Stoen chuckled at the improbable image of a gang guy like Sanchez-Acoltzi in church as Pekin for the defense became even more agitated, and Pekin's law partner, Mrs. Pekin, placed a restraining hand on Mr. Pekin. As for the credibility of his own witnesses, Stoen said, “Take into account the overall panorama of the truth. Consider the soulfulness of that interview with Officer Clark.”

(Fort Bragg's dominant female, speaking through the morphine she'd been given at the emergency room, had said, “I was pretty high.” She giggled at the memory during her testimony.)

“It doesn’t matter if she lied a million times. Base your decision on the parts that are truthful,” Stoen continued. “Remember, she was miserable to be on the stand. But to me that is consistent with someone owning up. What a precious gift we’ve been given… a soul opening up. When I showed her the hatchet, she was so honest with you she didn’t even know if it was the same one.”

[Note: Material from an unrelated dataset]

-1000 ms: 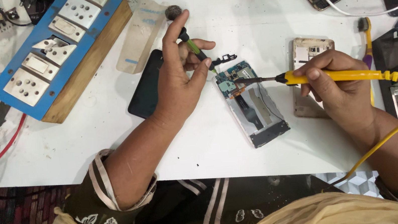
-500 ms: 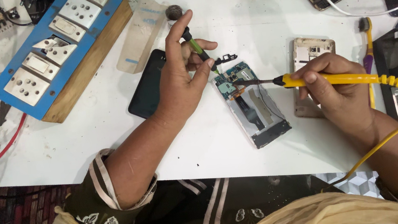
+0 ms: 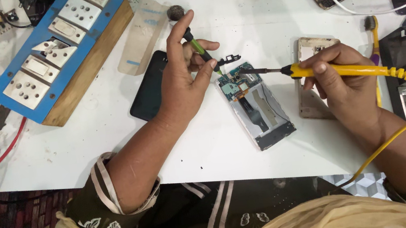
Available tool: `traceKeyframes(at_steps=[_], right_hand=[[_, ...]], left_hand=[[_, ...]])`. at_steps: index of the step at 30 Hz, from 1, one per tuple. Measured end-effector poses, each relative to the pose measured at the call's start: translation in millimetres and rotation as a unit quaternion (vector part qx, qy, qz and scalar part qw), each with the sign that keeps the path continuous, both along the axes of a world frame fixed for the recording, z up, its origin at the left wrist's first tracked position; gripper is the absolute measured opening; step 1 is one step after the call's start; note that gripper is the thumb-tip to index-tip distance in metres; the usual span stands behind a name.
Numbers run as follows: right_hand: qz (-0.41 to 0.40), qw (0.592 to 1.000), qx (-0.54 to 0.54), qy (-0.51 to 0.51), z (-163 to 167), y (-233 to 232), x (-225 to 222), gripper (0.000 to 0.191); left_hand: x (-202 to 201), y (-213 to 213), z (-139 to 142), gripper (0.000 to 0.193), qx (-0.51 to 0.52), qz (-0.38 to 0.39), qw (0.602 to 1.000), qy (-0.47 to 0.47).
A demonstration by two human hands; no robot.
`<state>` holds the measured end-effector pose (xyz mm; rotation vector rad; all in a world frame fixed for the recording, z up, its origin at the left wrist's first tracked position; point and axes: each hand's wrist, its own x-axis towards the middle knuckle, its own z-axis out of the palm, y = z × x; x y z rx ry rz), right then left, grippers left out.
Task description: The person uses a soldering iron and a green-handled tool to work on a disassembled smartphone motherboard. They repeatedly apply the soldering iron to various points on the circuit board while holding the board steady with the other tool.
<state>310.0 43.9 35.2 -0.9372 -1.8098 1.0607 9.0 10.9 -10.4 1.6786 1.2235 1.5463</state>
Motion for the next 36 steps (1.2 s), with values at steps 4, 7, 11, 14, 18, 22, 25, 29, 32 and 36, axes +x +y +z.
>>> traceKeyframes(at_steps=[4, 7, 11, 14, 18, 22, 25, 29, 32, 36], right_hand=[[0.011, 1.000, -0.009, 0.001, -1.1, 0.5, 0.1, 0.018], [0.001, 1.000, -0.005, -0.011, -2.5, 1.3, -0.1, 0.016], [0.008, 1.000, 0.004, 0.006, -4.4, 1.2, 0.2, 0.013], [0.008, 1.000, 0.010, -0.001, -4.1, 0.5, 1.5, 0.013], [0.005, 1.000, 0.020, -0.011, -3.7, -0.5, 2.5, 0.014], [0.016, 1.000, 0.021, -0.003, -3.6, 0.0, 2.5, 0.015], [0.007, 1.000, 0.014, -0.011, -2.9, -0.2, 3.0, 0.015], [0.007, 1.000, 0.009, -0.004, -2.6, -0.8, 2.6, 0.015], [0.010, 1.000, 0.013, 0.001, -3.2, -0.8, 2.0, 0.016], [0.012, 1.000, 0.017, 0.001, -3.5, -0.4, 3.2, 0.016]], left_hand=[[0.1, 0.2, 0.4, 0.085, 0.001, 0.004, 1.000, 0.004], [0.2, 1.0, 0.5, 0.086, -0.006, 0.004, 1.000, -0.001], [0.5, 1.6, 0.2, 0.086, -0.004, 0.005, 1.000, 0.002], [1.4, 2.2, 0.1, 0.086, 0.000, 0.008, 1.000, 0.003], [2.7, 2.6, 0.2, 0.086, 0.005, 0.017, 1.000, 0.015], [4.4, 2.8, 0.7, 0.086, 0.011, 0.020, 0.999, 0.023], [5.4, 2.0, 1.6, 0.085, 0.010, 0.021, 0.999, 0.023], [6.1, 1.3, 3.1, 0.085, 0.010, 0.020, 0.999, 0.025], [6.7, 0.6, 3.9, 0.084, 0.003, 0.018, 1.000, 0.022], [7.6, 0.6, 5.3, 0.084, 0.003, 0.019, 1.000, 0.023]])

Stoen was slathering it on pretty thick. Panoramas of a million lies with you-find-'em truths somewhere in them? A soul opening up?

The prosecutor picked up the hatchet and showed it to the jury, “It’s a serious instrument, this, an inch deeper and this one on the chest, just above the heart, could have been fatal.”

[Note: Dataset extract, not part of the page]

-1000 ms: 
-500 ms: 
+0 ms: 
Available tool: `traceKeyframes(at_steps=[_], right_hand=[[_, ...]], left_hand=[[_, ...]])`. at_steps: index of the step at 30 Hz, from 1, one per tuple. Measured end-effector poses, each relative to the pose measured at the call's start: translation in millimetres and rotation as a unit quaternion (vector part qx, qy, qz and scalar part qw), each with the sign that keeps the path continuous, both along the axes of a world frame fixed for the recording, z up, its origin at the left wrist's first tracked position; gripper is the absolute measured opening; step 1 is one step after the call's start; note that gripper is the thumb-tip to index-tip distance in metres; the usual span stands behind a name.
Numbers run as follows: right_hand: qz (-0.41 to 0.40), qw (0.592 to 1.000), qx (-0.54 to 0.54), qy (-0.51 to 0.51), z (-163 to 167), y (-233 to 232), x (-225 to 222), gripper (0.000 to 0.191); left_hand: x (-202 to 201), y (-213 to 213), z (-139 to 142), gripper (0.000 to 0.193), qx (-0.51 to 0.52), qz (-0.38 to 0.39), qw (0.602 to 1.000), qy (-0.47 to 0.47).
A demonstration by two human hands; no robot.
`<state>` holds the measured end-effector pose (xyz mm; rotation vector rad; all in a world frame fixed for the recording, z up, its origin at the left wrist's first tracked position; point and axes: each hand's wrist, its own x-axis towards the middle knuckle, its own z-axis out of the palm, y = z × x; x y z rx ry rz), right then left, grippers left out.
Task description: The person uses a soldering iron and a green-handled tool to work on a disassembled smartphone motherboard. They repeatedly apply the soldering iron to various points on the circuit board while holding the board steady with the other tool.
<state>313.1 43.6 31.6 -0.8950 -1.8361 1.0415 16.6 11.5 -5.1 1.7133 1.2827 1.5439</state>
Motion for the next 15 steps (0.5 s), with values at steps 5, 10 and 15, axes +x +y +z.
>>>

When Stoen finished up, it was a quarter to noon, but Pekin was sure he could finish before everyone shuffled across the street to Schatt's for lunch.

Pekin put the picture of Alissa’s wounds back on the big screen. “There’s a couple of things I want to get out of the way. First, this — parading this picture in front of you all morning — does nothing to prove what happened or who is responsible! The second is lies, which is a big part of this case. A lie isn’t zero information — actually, it reveals what the liar is trying to conceal. And it’s obvious what’s being concealed here. Let’s talk about self-defense. Ms. Alverez’s car was attacked by 15 to 20 people, many of them admitted gang members. Now, did this group bring the hatchet? Common sense tells us it was this large armed group that brought the hatchet, a subsequent crime to the previous attacks on the Sanchez residence, and there were later attacks on that same residence later that night, and I know counsel wants you to believe that Ms. Colberg [the victim, in case anyone had forgotten] wasn’t there. But Ritchie says she was and furthermore she was at the attack on February 11th and again on July 24th and September 9th and”—

The jury was glancing anxiously at the clock, wondering, perhaps, if Pekin would finish before noon. Pekin seemed to note their distraction, and speeded up.

I quit trying to take notes and just listened. Pretty soon, even the court reporter, who takes down upwards of 500 words per minute, fell behind and Judge Moorman asked Pekin to slow down.

The defense attorney took a breath and launched back into his argument that all these attacks by Colberg and Oldstadt and their lovely friends were a kind of signature, a modus operandi. He started off calmly, but again took verbal flight at warp speed. I was unable to get anything on paper, but a word or two for every dozen he spoke. The jurors were trying to concentrate, but it was tough going and, at any rate, Pekin had gone way over his time estimate. He had to be stopped, then slowed, by the court reporter again at 25 minutes after, and at 12:30 Judge Moorman asked how much longer he would be.”

“Just a couple more pages, your honor.”

“That doesn’t tell me much, Mr. Pekin. I think we’re going to break for lunch.”

Thus the closing statement had been not only rushed, but broken up as well.

Stoen convincingly countered the lingering coherent points and it looked bad for MariCruz. We waited for the jury to come back with a verdict.

Late last Thursday, MariCruz was found guilty on three counts of felony assault, but the jury found that the 22-year-old mother wasn't a gang member.